• Directions:
Look through the records below and collect all lines that hold the string "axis".

• Material supplied:
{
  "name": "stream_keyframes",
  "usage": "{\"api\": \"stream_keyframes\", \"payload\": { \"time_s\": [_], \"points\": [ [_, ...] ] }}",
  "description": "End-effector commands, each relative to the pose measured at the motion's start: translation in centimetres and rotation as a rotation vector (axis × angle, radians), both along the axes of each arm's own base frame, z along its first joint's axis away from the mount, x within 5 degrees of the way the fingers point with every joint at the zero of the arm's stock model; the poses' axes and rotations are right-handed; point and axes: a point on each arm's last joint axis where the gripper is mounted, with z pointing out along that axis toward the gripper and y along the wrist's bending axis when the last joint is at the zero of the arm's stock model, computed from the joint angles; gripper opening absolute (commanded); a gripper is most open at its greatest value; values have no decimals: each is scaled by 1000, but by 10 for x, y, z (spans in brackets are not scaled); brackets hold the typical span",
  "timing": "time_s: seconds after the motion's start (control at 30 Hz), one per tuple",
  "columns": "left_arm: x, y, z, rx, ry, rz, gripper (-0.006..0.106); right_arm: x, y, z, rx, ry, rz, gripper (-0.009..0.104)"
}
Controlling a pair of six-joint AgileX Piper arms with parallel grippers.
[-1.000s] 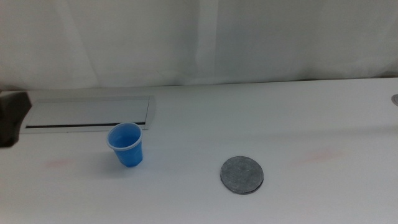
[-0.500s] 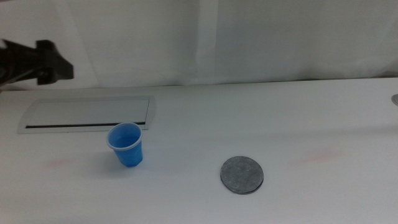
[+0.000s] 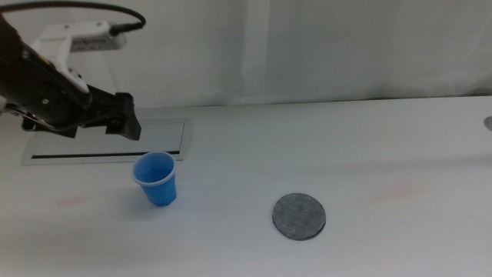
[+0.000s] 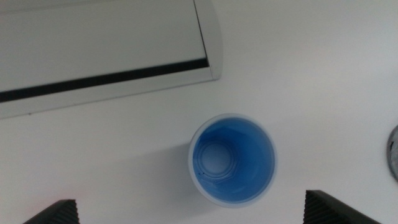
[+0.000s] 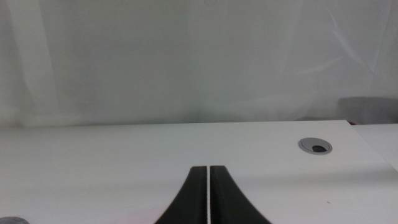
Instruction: Place an empty cup on a cup mat.
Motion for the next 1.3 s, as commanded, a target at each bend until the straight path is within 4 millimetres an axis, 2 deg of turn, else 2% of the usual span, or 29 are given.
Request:
{"api": "stream_keyframes", "payload": {
  "time_s": [0.0, 0.17, 0.47, 0.77, 1.27],
  "points": [
    [4, -6, -8, 9, 26, 0, 90, 0, 0, -1, -8, -9, -2, -2],
    [13, -17, -29, 21, 75, -23, 90, 0, 0, -1, -8, -9, -2, -2],
    [28, -21, -66, 42, 167, -8, 90, 0, 0, -1, -8, -9, -2, -2],
    [38, -23, -82, 37, 152, 15, 86, 0, 0, -1, -8, -9, -2, -2],
    [46, -25, -119, 45, 254, 69, 85, 0, 0, -1, -8, -9, -2, -2]
  ]
}}
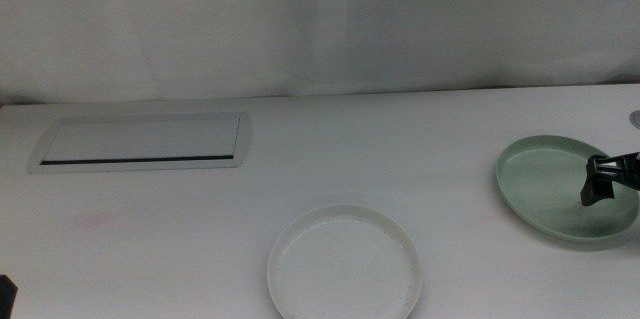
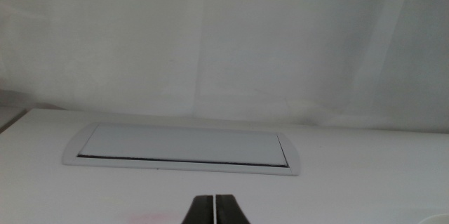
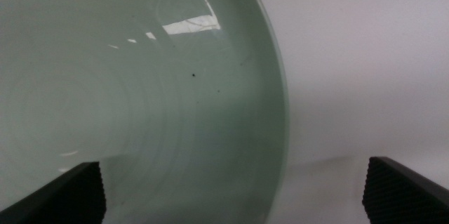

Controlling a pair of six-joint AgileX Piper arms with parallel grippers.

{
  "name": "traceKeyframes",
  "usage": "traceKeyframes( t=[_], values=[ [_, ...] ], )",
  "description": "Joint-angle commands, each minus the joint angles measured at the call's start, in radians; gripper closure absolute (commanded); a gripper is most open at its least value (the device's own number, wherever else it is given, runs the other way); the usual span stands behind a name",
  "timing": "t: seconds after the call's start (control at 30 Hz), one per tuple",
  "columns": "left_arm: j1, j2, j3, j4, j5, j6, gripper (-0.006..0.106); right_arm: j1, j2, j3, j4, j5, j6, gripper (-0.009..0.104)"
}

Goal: Stack the three bowls on top of each other.

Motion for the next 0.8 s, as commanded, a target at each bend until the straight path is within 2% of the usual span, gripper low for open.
traceKeyframes(
  t=[0.0, 0.13, 0.23, 0.3, 0.4, 0.63, 0.77],
  values=[
    [0.001, -0.003, 0.039, -0.002, -0.014, -0.001, 0.103, -0.005, 0.012, -0.007, 0.000, -0.021, -0.010, -0.005],
    [0.001, -0.003, 0.039, -0.002, -0.014, -0.001, 0.103, -0.005, 0.035, -0.007, 0.007, -0.022, -0.010, 0.006],
    [0.001, -0.003, 0.039, -0.002, -0.014, -0.001, 0.103, -0.005, 0.058, -0.007, 0.012, -0.014, -0.010, 0.027],
    [0.001, -0.003, 0.039, -0.002, -0.014, -0.001, 0.103, -0.005, 0.062, -0.007, 0.014, -0.013, -0.007, 0.052],
    [0.001, -0.003, 0.039, -0.002, -0.014, -0.001, 0.103, -0.005, 0.062, -0.007, 0.014, -0.013, -0.005, 0.097],
    [0.001, -0.003, 0.039, -0.002, -0.021, -0.001, 0.103, -0.005, 0.035, -0.007, 0.016, -0.025, -0.003, 0.098],
    [0.001, -0.003, 0.039, -0.002, -0.021, -0.001, 0.103, -0.005, -0.062, -0.007, 0.016, -0.020, -0.003, 0.098]
  ],
)
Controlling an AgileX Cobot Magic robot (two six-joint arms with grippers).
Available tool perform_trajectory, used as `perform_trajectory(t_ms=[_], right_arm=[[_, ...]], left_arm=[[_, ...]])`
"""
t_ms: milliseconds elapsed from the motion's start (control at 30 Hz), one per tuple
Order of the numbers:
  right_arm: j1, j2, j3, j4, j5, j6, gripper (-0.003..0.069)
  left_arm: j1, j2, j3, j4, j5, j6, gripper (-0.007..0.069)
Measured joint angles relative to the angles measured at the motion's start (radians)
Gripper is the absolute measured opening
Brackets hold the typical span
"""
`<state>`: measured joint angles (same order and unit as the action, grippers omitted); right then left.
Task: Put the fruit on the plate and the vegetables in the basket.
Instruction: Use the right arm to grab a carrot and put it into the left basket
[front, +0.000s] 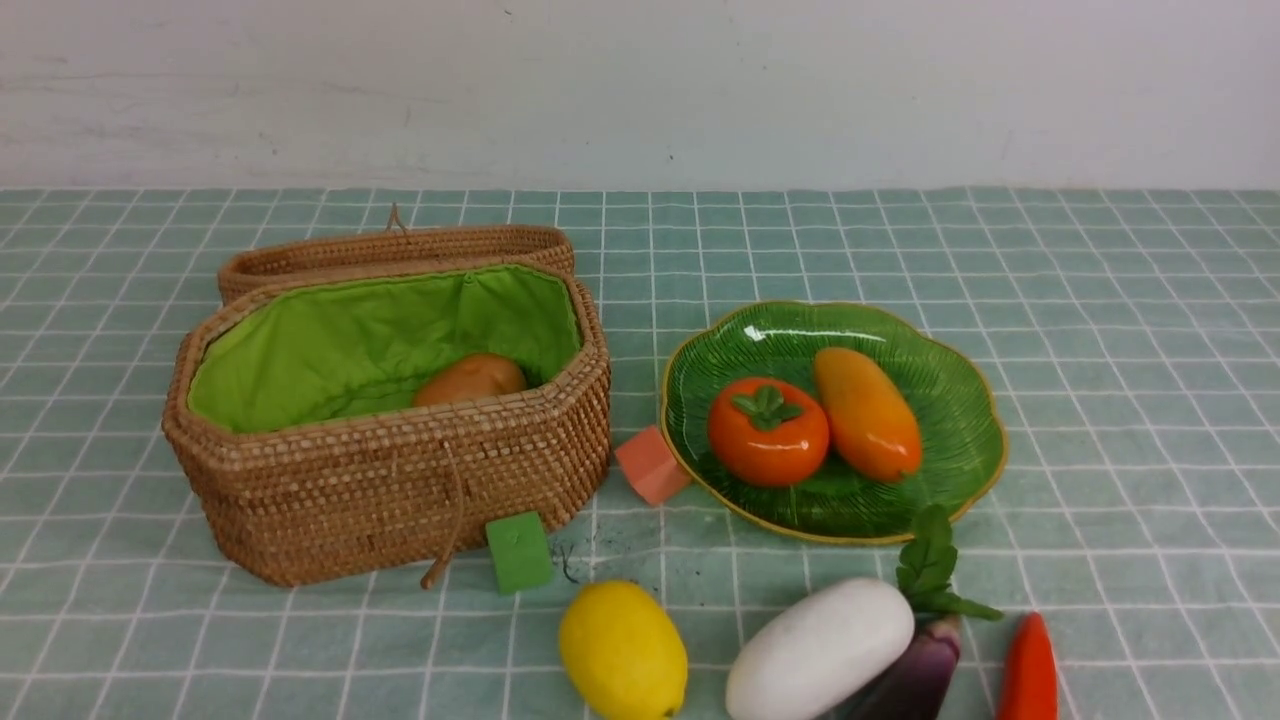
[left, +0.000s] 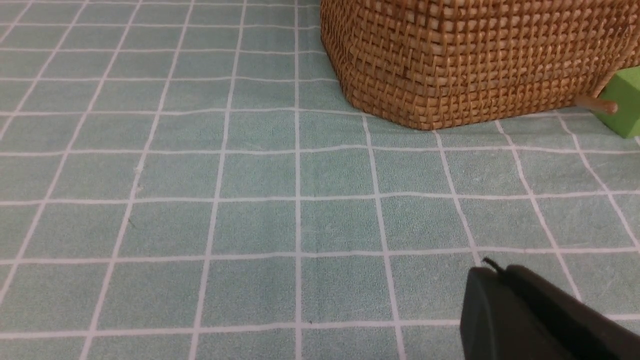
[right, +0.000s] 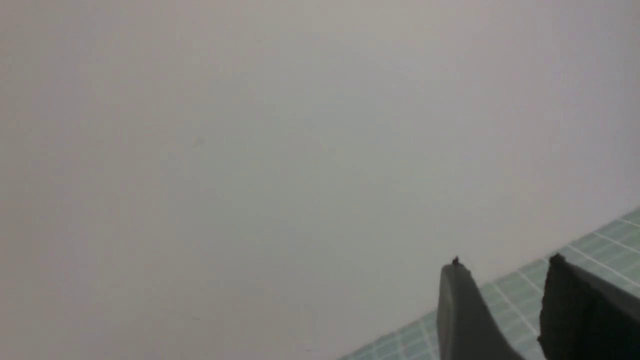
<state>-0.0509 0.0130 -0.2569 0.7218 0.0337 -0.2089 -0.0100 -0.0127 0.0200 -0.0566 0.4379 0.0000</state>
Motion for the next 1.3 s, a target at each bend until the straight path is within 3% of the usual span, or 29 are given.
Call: perform_trajectory(t_ms=[233, 433, 567, 700, 867, 1100, 1167, 1300], right_arm=[[0.000, 0.323, -0.346, -0.043, 0.348, -0.026, 0.0241], [0.001, 0.612, -0.473, -0.195, 0.643, -0.091, 0.0241], [0.001, 0.750, -0.476, -0.146, 0.774, -0.052, 0.0241], [0.001, 0.885, -0.476, -0.067, 0.927, -0.156, 0.0242], [0.015, 1.028, -0.476, -0.085, 1.005, -0.109, 0.0246], [0.158, 1.174, -0.478, -0.187, 0.969, 0.010, 0.0309], [0.258, 1.215, -0.478, -0.256, 0.877, 0.134, 0.0344], [0.323, 1.244, -0.478, -0.362, 0.797, 0.321, 0.0386]], left_arm=[[0.000, 0.000, 0.000, 0.001, 0.000, 0.000, 0.0022], [0.000, 0.000, 0.000, 0.003, 0.000, 0.000, 0.0029], [0.000, 0.000, 0.000, 0.003, 0.000, 0.000, 0.0033], [0.000, 0.000, 0.000, 0.003, 0.000, 0.000, 0.0039], [0.000, 0.000, 0.000, 0.003, 0.000, 0.000, 0.0040], [0.000, 0.000, 0.000, 0.003, 0.000, 0.000, 0.0050], [0.000, 0.000, 0.000, 0.003, 0.000, 0.000, 0.0055], [0.000, 0.000, 0.000, 0.003, 0.000, 0.000, 0.0057]])
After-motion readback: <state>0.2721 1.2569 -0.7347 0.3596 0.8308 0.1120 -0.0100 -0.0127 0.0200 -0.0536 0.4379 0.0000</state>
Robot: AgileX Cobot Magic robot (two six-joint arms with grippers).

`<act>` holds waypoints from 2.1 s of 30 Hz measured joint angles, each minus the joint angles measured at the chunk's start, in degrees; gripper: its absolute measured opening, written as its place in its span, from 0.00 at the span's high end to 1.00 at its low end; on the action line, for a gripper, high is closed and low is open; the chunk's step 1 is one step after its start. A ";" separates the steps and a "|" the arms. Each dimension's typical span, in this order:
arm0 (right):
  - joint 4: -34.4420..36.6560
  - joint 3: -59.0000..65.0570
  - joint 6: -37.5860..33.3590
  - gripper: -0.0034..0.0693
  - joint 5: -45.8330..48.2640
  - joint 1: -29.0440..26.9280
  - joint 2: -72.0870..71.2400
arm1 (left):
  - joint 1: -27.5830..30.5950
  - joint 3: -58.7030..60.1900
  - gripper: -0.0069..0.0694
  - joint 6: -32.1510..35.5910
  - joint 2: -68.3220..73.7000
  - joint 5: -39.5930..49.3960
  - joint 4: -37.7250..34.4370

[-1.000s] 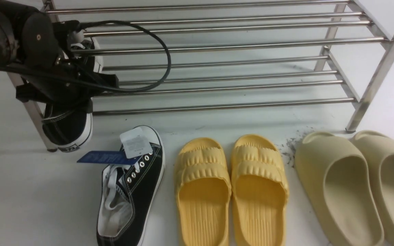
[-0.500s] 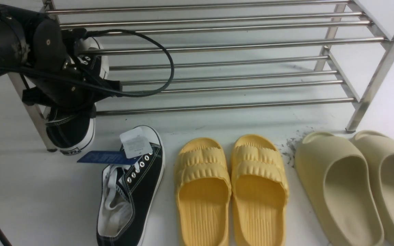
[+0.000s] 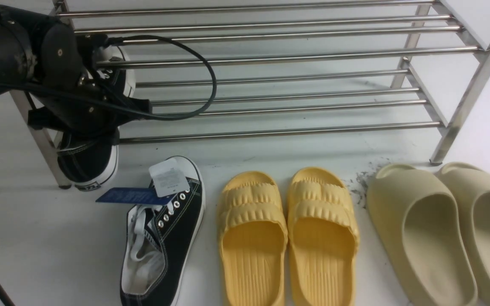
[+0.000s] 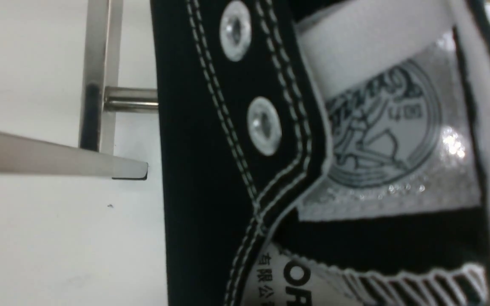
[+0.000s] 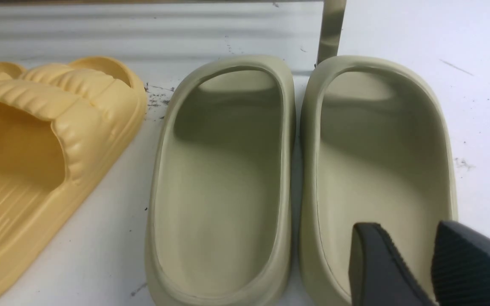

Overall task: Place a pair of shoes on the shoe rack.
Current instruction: Use the left arm to put a shoe into the shoe rack

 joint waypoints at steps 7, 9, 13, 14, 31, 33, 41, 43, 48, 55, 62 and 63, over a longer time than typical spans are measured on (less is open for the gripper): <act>0.00 0.00 0.00 0.62 0.00 0.00 0.00 | 0.00 0.00 0.91 0.00 0.00 -0.52 0.64; 0.00 0.00 0.00 0.62 0.00 0.00 0.00 | 0.00 0.00 0.91 0.00 0.00 -0.57 1.10; 0.00 0.00 0.00 0.62 0.00 0.00 0.00 | 0.00 0.00 0.91 0.01 0.00 -0.57 1.35; 0.00 0.00 0.00 0.62 0.00 0.00 0.00 | 0.00 0.00 0.91 0.01 0.00 -0.57 1.35; 0.00 0.00 0.00 0.62 0.00 0.00 0.00 | 0.00 0.00 0.91 0.18 0.00 -0.57 1.46; 0.00 0.00 0.00 0.62 0.00 0.00 0.00 | 0.00 0.00 0.91 0.18 0.00 -0.57 1.46; 0.00 0.00 0.00 0.62 0.00 0.00 0.00 | 0.00 0.00 0.91 0.18 0.00 -0.57 1.46; 0.00 0.00 0.00 0.62 0.00 0.00 0.00 | 0.00 0.00 0.91 0.18 0.00 -0.57 1.46; 0.00 0.00 0.00 0.62 0.00 0.00 0.00 | 0.00 0.00 0.91 0.18 0.00 -0.57 1.46; 0.00 0.00 0.00 0.62 0.00 0.00 0.00 | 0.00 0.00 0.91 0.22 0.00 -0.57 1.46; 0.00 0.00 0.00 0.62 0.00 0.00 0.00 | 0.00 0.00 0.91 0.22 0.00 -0.57 1.52; 0.00 0.00 0.00 0.62 0.00 0.00 0.00 | 0.00 0.00 0.91 0.22 0.00 -0.57 1.52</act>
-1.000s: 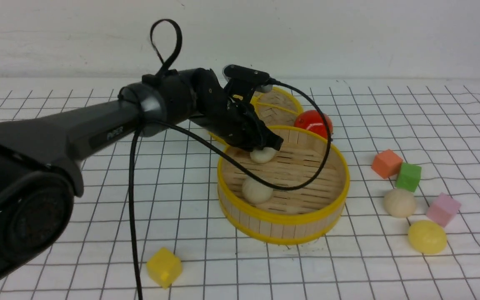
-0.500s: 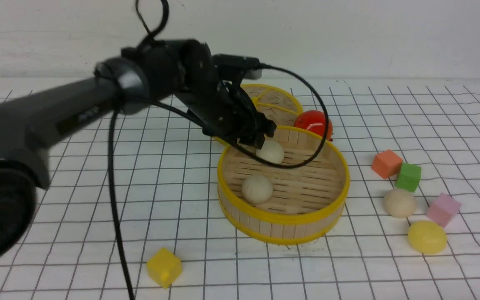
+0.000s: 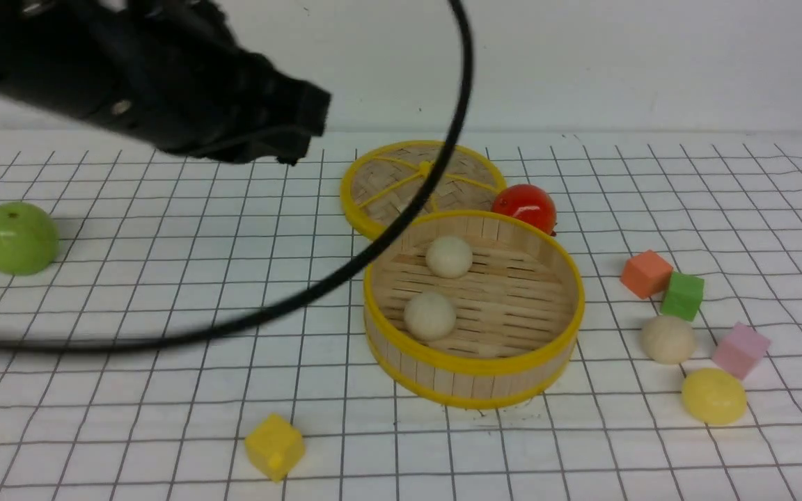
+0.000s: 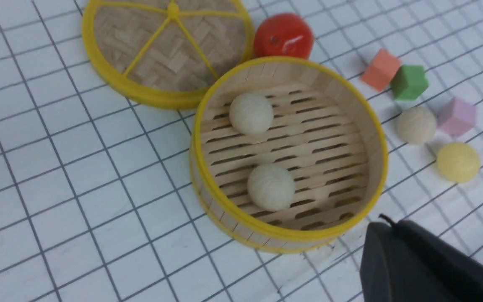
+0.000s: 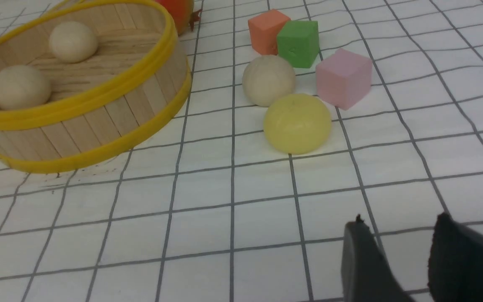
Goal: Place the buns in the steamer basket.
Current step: Use the right arm to grab a steamed stuffed bun
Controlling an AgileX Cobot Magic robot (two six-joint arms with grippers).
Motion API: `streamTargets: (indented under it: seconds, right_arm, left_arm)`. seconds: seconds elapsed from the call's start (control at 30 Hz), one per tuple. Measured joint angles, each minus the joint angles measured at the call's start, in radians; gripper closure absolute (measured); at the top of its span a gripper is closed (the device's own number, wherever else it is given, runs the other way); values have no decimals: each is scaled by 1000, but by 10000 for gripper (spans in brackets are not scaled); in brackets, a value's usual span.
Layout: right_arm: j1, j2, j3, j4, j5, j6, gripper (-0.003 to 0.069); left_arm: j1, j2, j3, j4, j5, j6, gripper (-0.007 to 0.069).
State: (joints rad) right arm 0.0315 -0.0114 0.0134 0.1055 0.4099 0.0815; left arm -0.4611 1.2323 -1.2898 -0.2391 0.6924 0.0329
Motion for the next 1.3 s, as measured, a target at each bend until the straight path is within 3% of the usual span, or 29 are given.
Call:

• Written reply:
  "description": "End-effector commands, each relative to the pose measured at the motion's start: translation in centimetres and rotation as a rotation vector (axis × angle, radians), both along the axes of each arm's own base frame, z along its first joint's axis away from the mount, x within 5 degrees of the way the fingers point with every joint at the zero of the arm's stock model; the poses' axes and rotations are right-handed; point and axes: a point on each arm's last joint axis where the gripper is mounted, with z pointing out along that axis toward the gripper and y along the wrist's bending axis when the last joint is at the zero of the arm's stock model, computed from the joint angles; gripper opening absolute (commanded); a gripper is most open at its greatest value; values have no decimals: each is scaled by 1000, but by 10 for x, y, z (spans in brackets are not scaled); brackets hold the typical span",
Motion for the next 1.3 s, as commanded, a target at each bend until the straight path is within 4 millimetres an axis, 2 deg of turn, else 2% of the usual span, or 29 are given.

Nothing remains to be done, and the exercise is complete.